§ Exercise goal
Using the listing that follows, return every line with the word "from".

§ Provided material
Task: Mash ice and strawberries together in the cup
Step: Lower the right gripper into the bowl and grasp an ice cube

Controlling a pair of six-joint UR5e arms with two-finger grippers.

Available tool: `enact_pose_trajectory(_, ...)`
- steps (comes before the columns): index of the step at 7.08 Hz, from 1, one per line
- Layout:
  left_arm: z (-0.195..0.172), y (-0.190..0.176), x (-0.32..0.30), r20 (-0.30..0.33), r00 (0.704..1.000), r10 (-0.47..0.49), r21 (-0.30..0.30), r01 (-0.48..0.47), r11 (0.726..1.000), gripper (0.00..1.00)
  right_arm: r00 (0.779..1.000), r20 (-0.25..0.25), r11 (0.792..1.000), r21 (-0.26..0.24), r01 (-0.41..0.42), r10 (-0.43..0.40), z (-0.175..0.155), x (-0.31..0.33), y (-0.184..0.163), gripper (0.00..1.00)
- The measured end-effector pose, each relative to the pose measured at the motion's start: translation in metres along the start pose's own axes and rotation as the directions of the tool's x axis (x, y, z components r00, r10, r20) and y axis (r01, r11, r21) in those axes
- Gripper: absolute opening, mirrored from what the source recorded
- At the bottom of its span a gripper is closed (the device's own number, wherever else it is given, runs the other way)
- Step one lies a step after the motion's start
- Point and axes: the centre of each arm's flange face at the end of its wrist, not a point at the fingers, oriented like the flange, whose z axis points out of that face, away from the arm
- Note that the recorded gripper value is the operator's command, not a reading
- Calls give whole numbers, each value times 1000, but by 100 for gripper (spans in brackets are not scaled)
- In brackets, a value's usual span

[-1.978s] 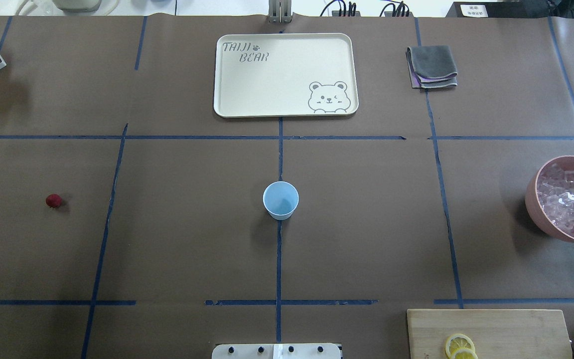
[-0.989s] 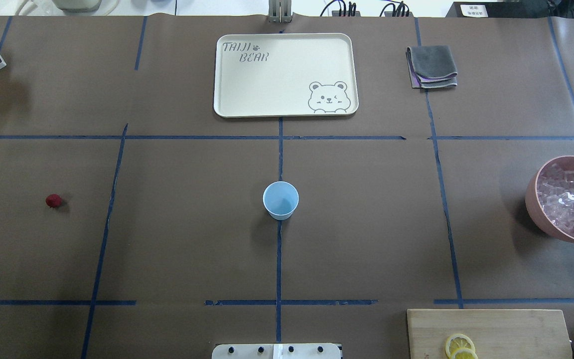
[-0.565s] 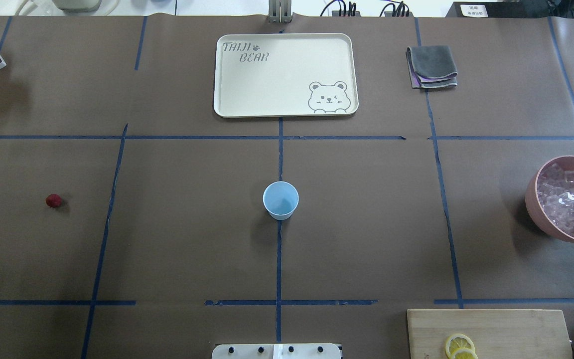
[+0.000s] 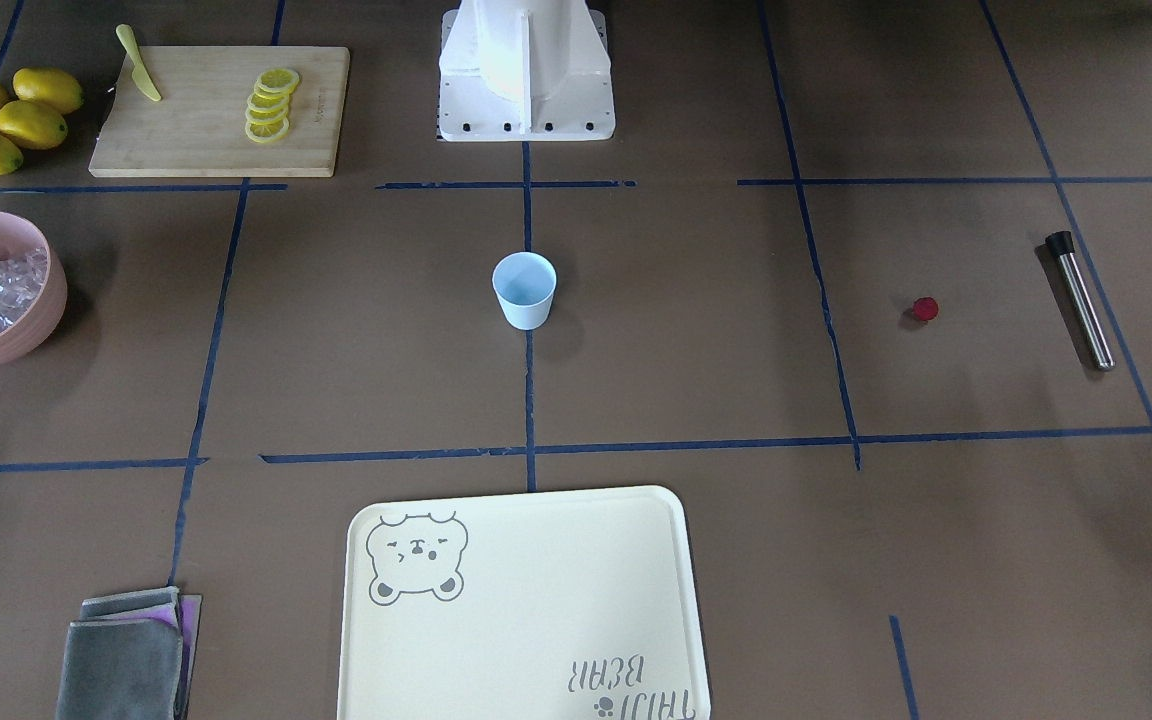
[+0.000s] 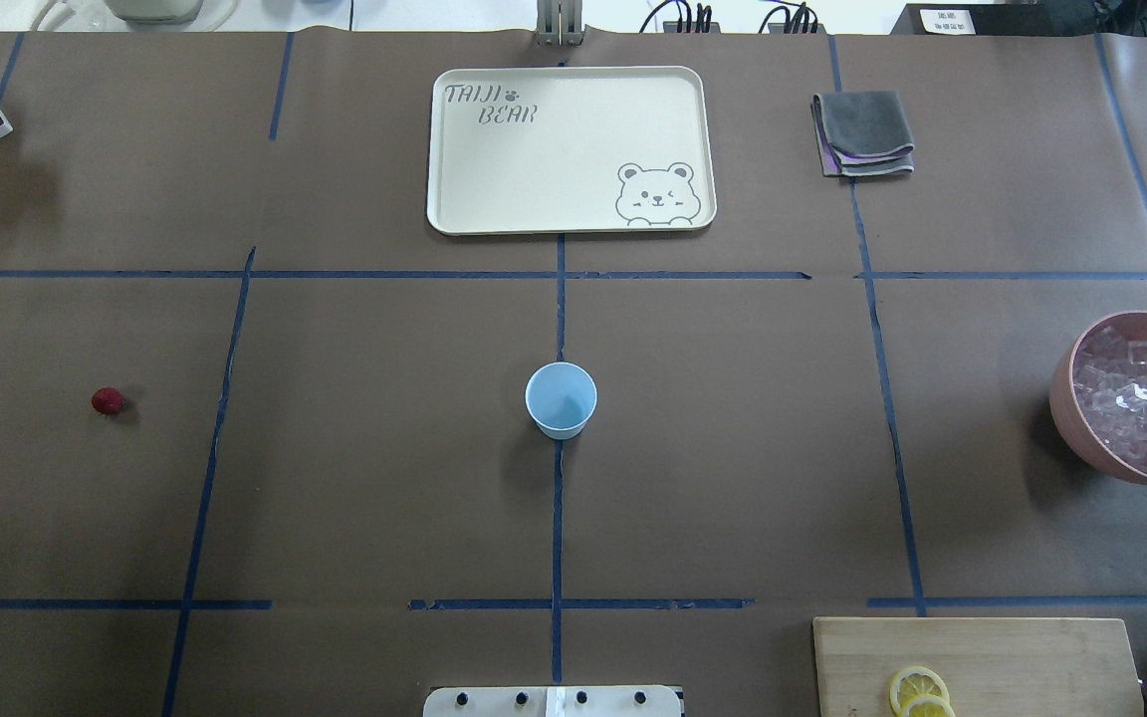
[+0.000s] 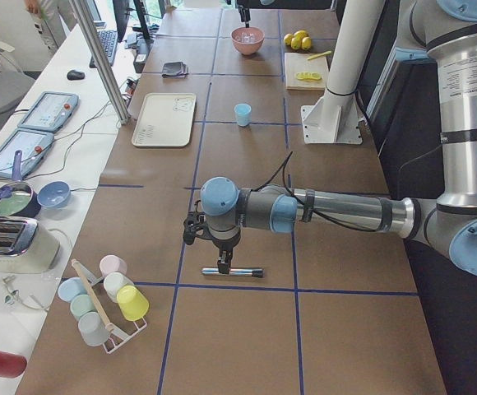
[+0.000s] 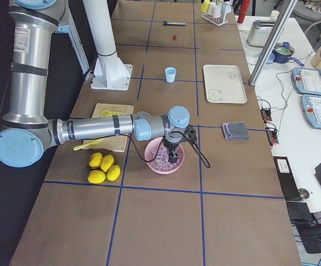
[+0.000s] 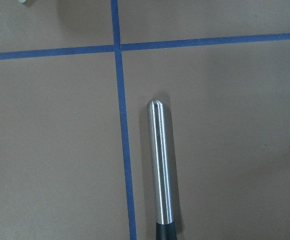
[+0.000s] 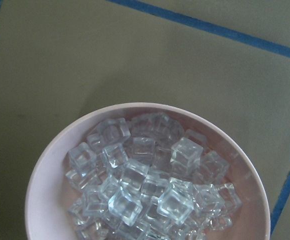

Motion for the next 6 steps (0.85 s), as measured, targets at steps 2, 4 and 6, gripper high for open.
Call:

§ Your solution
- steps (comes before the columns): index of the step at 7.08 Hz, from 1, one per line
- Gripper: absolute opening, mirrored from what the source recorded
- Point and axes: the centre of each arm's flange face at the end of its wrist, not a point at the fingers, oriented like the flange, whose z axis points out of that face, away from the arm

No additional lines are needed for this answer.